The pace of this film is fairly slow yet the timespan it covers it quite lengthy and interspersed with travelling which makes the whole thing disjointed and so it really doesn't flow at all well. The story, however, is fascinating albeit difficult to make work as a film but it's still well worth a watch. Technicalities aside, the film is beautifully shot and both Charlie Hunnam and Robert Patterson are well cast. The ending is particularly poignant and memorable, and will likely provoke you to read up on the facts yourself.The fact that recent aerial scans have all but proved that Fawcett was right about the existence of an enormous lost city in the Amazonian jungle only add to the story's intrigue.

A slow, thoughtful and evocative affair unlike much of current-day cinema. The film lingers in the mind for a long time after watching. Although it has its flaws it's still incredibly potent - whether it's power translates from big to small screen is uncertain. What is certain is how fresh what is intrinsically an old-fashioned film feels, how it seems to breathe and move off the screen as broods over the nature of dreams.

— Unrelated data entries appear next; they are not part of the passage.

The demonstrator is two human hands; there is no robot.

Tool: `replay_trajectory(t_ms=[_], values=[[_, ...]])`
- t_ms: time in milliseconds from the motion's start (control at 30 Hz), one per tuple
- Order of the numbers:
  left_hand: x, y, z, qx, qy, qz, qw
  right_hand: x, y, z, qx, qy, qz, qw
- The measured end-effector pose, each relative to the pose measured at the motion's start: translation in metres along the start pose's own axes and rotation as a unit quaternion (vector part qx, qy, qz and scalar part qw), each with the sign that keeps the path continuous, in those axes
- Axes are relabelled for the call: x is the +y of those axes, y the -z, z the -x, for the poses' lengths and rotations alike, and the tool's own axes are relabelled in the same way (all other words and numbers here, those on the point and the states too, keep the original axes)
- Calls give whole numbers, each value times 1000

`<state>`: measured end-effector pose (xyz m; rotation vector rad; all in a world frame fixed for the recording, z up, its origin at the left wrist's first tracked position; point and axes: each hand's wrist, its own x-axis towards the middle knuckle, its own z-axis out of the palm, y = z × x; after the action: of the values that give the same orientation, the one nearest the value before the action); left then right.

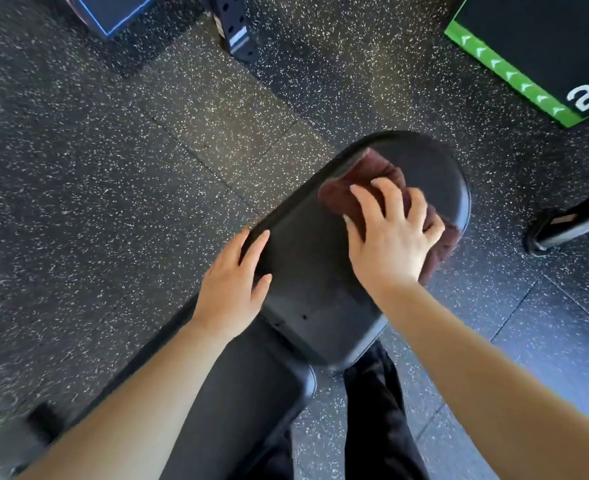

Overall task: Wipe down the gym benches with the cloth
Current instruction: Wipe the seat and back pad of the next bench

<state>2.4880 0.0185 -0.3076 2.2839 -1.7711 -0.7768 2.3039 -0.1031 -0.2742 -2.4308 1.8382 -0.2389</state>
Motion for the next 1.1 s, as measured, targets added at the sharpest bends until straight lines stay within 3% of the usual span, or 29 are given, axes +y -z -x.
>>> replay_trajectory(t_ms=[100,233,467,767,933,1100], values=[[-37,-9,32,-33,-2,-19,999,-29,-13,5,17,-21,4,1000],[-76,-25,73,-58,-4,-53,997,-58,-39,64,2,50,10,999],[-104,-47,110,14,-23,-7,1000,-82,-77,176,-32,170,68,983],[-111,-51,130,14,-17,-11,1000,-134,-80,120,-48,163,57,984],[-103,-40,129,-5,-8,-18,1000,-95,-73,149,-35,234,110,965],[-81,-20,106,-17,-41,-16,999,-45,-57,175,-16,124,43,991]])
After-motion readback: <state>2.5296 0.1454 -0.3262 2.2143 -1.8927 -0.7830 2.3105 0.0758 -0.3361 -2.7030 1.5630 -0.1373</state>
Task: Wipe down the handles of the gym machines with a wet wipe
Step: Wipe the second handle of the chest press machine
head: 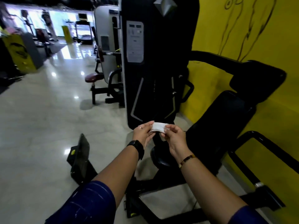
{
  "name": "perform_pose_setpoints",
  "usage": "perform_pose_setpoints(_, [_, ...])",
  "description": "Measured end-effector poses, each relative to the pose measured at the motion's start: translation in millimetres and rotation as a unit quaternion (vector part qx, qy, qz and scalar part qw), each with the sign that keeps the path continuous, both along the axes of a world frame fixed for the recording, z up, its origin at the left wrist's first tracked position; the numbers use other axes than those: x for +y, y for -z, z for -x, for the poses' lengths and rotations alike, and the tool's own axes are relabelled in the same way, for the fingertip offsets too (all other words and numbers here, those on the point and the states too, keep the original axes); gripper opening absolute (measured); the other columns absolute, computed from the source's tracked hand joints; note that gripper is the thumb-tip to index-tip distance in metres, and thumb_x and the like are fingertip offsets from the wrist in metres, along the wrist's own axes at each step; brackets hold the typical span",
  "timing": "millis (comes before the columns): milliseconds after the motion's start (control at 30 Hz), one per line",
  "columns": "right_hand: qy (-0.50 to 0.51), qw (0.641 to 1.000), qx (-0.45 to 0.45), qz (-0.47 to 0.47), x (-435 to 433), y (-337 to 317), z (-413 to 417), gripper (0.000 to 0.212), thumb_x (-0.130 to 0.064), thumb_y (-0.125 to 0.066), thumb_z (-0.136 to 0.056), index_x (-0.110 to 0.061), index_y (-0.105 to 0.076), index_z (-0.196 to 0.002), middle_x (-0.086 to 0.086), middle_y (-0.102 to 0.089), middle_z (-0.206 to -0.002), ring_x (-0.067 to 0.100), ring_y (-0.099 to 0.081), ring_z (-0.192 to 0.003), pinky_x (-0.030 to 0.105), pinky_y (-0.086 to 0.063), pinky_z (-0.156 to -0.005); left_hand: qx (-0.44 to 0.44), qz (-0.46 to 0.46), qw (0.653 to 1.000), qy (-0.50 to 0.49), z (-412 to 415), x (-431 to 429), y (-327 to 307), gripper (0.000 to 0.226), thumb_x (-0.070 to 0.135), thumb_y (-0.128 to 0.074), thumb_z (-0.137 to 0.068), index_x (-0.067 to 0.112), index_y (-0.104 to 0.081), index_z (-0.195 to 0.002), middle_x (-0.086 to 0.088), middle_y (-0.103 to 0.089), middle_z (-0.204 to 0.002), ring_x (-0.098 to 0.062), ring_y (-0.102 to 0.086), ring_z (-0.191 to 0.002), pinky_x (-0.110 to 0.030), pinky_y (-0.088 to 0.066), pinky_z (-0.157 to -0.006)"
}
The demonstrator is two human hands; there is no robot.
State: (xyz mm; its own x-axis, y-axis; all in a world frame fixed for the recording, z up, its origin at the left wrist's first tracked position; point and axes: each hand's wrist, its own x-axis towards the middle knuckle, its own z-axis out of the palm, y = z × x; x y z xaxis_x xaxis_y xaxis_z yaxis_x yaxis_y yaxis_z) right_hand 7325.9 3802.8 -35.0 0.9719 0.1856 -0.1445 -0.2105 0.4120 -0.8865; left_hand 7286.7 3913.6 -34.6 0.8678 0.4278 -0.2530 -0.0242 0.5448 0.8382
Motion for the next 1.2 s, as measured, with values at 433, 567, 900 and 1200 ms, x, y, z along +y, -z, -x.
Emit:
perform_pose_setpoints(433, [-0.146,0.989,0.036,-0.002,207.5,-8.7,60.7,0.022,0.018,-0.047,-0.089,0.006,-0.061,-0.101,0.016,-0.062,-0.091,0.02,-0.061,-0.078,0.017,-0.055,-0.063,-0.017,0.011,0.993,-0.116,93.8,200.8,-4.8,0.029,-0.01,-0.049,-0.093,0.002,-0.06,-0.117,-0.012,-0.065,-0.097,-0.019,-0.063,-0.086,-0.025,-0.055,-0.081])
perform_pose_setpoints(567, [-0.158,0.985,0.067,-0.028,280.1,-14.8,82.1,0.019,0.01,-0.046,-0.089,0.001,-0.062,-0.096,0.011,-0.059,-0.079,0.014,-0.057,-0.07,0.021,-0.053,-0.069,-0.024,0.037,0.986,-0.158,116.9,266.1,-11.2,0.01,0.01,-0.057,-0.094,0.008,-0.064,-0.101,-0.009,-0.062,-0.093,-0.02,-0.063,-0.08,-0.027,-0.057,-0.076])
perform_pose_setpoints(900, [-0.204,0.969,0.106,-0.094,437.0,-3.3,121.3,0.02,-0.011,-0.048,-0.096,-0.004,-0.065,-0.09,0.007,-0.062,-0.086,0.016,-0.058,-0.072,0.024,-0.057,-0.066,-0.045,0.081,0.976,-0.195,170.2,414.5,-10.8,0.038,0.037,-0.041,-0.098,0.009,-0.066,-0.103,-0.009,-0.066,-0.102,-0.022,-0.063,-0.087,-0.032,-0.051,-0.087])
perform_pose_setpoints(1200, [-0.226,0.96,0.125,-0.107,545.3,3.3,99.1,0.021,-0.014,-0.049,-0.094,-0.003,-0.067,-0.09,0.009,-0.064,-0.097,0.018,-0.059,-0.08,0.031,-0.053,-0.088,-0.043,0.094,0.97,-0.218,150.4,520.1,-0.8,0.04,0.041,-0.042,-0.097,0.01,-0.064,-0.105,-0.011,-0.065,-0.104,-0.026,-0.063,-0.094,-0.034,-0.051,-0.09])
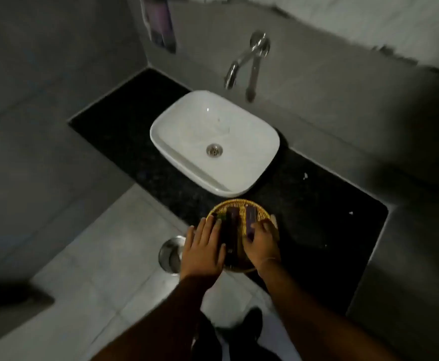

Wonderful and almost-great,which surely makes it all the more memorable. 

Beautiful cinematography and soundtrack capture the mystery of the Amazon Rainforest on a quest for a lost city - but like the real-life adventurer whose life this film chronicles, it doesn't quite achieve greatness. Still (almost) full marks for trying. Hunnam gives a fine performance for a character who is undoubtedly problematic in these post-colonial times, with an admirable supporting cast. The dreamlike final sequences are very powerfully done. Definitely a must see at the cinema. 


The second Act of the film, set in the trenches of WW1, feels really out of place. The rest of 'Lost City of Z', however, is gorgeous: the final sequence is going to haunt me for some time to come.

I was aware of the book the film was based on before seeing it, so I was curious as to how 'Lost City of Z' would resolve the ending. As it turns out, the answer to that question is 'with great subtlety,' and the dreamlike quality of the rainforest tribe totally carried me away.

Well worth a watch, though not if you're after a running-around-and-things-exploding kind of affair.